The Scimitar Building was commissioned by Napoleon Hill (1830–1909) in 1902 and designed by local architects August A. Chigazola (1869-1911) and William J. Hanker (1876–1958). Hill, known as Memphis' original "merchant prince", was one of the wealthiest people in Memphis, and a part owner of the Evening Scimitar. Hill lived across Madison Avenue in a mansion which stood on the site of the present Sterick Building. Hill's initials can still be seen etched into the façade of the building.

The Scimitar Building was home to the Memphis newspaper Evening Scimitar (later News-Scimitar and then Press-Scimitar) from 1902 to 1929. The newspaper took up three floors of the building.

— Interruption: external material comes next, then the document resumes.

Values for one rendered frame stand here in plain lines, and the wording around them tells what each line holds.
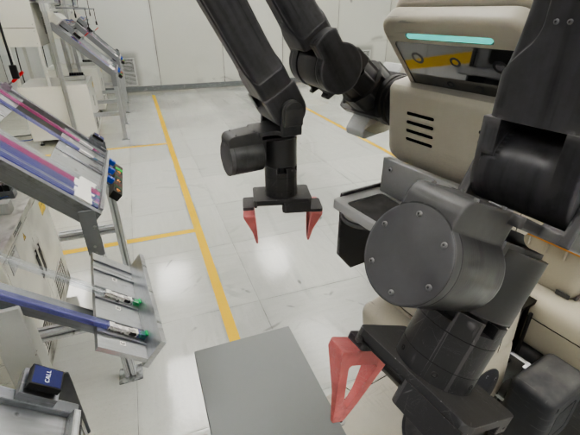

The raised basement was home to the stereotype and composing rooms of the newspaper, as well as the press machinery. People on the street could view the press machinery in operation through the building's giant windows. In 1926, the newspaper outgrew the building and moved to an address on Union Avenue.

The building was the headquarters for Memphis Light, Gas and Water from 1937 to 1970. Later, the building was an office building known as the Winchester Building. The Winchester Building was added to the National Register of Historic Places in 1983. The property went on the market in 2012 and was sold in 2014 for $1.26 million.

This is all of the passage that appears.